▶ **Data records**
##########

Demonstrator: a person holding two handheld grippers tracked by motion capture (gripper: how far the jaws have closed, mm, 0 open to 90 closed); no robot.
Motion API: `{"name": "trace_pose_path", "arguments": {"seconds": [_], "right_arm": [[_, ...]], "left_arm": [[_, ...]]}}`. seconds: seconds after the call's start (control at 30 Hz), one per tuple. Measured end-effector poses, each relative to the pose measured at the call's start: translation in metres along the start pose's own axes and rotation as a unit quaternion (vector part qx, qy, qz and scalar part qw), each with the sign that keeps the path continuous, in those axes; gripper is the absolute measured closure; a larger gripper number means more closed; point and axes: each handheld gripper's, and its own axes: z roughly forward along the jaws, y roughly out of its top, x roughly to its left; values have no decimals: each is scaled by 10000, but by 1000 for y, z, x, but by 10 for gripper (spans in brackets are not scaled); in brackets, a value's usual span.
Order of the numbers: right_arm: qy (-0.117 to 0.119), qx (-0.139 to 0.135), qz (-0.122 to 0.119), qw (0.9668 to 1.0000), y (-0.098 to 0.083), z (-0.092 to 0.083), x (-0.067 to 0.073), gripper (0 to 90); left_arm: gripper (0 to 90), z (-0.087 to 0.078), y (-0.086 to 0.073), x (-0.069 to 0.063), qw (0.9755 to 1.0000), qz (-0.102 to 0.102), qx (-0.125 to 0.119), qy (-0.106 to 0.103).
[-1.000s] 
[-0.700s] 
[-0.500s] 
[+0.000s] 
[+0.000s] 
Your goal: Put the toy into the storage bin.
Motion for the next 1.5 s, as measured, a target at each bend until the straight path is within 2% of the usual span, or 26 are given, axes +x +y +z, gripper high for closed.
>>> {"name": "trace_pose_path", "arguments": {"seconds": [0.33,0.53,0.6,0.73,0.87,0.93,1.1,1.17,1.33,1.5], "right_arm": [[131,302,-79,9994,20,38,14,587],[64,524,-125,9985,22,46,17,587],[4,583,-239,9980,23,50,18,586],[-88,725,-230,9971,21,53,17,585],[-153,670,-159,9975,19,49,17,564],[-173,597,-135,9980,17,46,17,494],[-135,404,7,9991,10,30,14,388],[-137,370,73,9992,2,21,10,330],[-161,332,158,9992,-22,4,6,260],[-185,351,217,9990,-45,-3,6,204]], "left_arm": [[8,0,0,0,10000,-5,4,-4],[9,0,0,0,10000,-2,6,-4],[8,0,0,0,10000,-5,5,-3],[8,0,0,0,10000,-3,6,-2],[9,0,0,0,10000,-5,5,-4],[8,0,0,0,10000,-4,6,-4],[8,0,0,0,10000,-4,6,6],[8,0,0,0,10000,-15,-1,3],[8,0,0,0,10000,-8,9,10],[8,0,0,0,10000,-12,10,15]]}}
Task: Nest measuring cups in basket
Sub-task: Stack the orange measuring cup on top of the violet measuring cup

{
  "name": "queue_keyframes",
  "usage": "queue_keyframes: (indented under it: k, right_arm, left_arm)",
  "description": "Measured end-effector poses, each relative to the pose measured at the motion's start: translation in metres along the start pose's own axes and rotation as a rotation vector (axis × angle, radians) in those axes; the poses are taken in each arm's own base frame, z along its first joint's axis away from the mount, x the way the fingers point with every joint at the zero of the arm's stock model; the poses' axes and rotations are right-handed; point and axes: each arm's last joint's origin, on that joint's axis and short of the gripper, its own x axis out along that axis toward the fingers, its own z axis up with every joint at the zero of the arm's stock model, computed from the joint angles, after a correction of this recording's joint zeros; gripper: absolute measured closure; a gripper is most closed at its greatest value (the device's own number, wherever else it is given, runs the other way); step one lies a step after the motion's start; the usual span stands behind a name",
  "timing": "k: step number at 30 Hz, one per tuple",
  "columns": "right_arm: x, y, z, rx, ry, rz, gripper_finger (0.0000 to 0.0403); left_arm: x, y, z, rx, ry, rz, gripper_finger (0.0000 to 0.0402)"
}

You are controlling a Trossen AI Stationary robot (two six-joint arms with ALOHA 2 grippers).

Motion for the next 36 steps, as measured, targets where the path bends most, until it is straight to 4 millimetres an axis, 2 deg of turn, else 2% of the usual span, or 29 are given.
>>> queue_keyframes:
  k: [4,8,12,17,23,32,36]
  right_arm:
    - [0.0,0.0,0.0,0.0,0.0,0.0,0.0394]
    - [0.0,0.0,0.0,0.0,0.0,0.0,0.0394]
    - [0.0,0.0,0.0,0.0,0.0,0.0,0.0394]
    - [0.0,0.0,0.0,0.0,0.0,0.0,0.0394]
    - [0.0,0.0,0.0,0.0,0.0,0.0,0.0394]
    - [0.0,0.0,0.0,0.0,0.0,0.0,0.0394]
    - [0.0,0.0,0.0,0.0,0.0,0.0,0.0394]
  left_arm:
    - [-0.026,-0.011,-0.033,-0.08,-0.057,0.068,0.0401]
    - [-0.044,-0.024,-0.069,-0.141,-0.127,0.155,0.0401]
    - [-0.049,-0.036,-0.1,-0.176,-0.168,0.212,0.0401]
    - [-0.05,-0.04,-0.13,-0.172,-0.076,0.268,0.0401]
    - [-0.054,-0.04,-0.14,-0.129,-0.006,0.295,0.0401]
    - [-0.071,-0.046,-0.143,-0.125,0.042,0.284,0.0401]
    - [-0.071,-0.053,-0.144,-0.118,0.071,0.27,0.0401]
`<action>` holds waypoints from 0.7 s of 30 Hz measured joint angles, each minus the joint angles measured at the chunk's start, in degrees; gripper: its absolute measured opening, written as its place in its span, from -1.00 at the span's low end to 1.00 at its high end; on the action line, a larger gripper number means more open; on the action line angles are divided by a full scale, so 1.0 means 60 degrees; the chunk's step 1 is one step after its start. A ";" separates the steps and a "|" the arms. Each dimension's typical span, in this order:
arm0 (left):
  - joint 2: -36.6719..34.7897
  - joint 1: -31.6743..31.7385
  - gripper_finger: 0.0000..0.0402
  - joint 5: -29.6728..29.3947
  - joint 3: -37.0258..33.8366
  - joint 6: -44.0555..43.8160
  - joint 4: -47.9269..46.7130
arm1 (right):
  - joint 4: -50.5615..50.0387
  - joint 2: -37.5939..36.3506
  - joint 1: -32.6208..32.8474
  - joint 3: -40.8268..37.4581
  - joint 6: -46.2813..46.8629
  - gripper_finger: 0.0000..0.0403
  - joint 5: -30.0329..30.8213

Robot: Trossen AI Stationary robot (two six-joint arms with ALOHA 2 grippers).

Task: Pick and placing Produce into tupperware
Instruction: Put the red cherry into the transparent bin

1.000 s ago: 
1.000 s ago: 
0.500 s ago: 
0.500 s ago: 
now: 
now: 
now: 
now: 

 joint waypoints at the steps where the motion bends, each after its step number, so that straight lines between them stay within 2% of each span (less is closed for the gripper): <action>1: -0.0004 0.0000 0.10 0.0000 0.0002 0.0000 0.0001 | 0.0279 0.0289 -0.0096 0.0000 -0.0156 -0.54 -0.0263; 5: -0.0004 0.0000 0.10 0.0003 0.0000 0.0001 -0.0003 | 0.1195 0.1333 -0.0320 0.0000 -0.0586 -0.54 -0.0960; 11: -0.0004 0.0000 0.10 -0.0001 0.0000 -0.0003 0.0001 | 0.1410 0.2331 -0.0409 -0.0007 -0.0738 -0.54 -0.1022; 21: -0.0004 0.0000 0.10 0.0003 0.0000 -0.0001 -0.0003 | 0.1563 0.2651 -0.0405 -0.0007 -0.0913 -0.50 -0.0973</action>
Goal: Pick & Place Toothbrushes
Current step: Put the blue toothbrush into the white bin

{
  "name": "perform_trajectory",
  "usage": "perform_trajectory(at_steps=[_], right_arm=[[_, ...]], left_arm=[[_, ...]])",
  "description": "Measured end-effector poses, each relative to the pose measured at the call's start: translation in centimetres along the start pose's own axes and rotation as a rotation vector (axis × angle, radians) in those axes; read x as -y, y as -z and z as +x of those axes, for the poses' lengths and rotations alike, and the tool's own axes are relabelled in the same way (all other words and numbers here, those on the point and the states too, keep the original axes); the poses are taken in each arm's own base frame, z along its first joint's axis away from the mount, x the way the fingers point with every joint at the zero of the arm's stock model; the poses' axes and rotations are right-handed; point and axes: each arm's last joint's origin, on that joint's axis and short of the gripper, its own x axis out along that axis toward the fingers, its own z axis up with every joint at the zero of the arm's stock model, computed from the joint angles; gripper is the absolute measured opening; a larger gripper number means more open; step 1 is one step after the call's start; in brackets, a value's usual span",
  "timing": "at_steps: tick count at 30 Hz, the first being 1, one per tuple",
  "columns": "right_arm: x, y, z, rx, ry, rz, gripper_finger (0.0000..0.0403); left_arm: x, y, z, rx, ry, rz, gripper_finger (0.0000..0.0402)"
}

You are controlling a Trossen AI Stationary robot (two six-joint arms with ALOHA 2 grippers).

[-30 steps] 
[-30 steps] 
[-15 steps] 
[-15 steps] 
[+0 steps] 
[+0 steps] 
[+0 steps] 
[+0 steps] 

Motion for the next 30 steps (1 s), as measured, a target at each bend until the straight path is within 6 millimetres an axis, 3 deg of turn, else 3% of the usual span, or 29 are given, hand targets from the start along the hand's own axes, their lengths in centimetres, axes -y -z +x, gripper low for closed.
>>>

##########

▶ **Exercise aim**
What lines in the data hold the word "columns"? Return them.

▶ **Answer box**
  "columns": "right_arm: x, y, z, rx, ry, rz, gripper_finger (0.0000 to 0.0403); left_arm: x, y, z, rx, ry, rz, gripper_finger (0.0000 to 0.0402)"
  "columns": "right_arm: x, y, z, rx, ry, rz, gripper_finger (0.0000..0.0403); left_arm: x, y, z, rx, ry, rz, gripper_finger (0.0000..0.0402)"

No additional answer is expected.